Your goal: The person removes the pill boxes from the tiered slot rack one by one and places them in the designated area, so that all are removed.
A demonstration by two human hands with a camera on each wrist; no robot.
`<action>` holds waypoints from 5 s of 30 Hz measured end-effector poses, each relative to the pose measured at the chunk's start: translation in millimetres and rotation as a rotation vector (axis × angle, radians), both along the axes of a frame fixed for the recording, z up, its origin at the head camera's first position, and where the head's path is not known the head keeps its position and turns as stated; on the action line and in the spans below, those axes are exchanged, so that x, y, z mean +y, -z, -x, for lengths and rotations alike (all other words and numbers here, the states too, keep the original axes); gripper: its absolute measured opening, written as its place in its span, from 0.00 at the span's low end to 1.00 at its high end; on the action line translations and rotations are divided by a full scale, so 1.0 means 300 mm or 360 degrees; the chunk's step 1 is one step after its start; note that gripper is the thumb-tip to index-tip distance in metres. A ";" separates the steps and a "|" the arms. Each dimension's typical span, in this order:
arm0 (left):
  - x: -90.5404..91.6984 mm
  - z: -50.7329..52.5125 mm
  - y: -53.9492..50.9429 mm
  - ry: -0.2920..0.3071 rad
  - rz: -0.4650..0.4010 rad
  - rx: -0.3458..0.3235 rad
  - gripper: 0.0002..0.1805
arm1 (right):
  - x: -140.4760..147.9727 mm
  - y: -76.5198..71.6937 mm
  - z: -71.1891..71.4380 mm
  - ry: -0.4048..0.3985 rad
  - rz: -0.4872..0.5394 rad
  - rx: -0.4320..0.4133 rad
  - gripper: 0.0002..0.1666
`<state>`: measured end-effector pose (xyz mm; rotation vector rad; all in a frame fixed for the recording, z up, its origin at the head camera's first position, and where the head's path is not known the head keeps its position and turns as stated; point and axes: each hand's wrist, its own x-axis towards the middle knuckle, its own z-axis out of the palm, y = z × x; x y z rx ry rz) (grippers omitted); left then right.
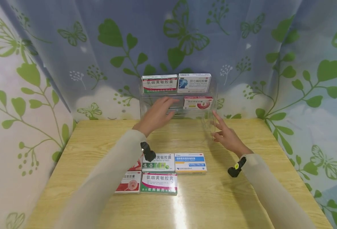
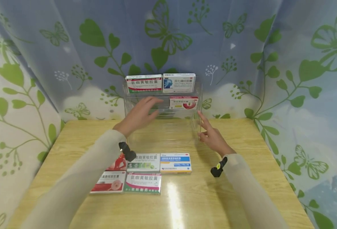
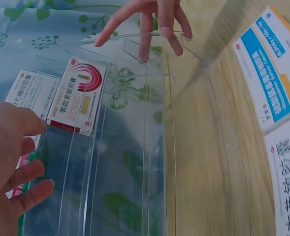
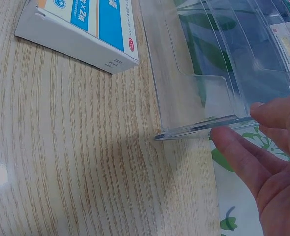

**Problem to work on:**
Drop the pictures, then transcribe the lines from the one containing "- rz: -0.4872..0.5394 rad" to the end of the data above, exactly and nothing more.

**Response box:**
  - rz: -0.4872..0.5394 rad
  - rx: -0.4320..0.4133 rad
  - gripper: 0.0002..0.1666
`<state>`: measured end-effector pose (xyz mm; rotation vector rad; all in a frame fixed for the recording, z up, its origin at the head camera's first position, and where the head's path is not known the head keeps its position and turns as stated; point and axes: each hand's wrist, its own x-axis towards the middle knuckle, its own z-axis out of the palm, y = z × x; x y z rx ry rz) (grippers omitted); left then right.

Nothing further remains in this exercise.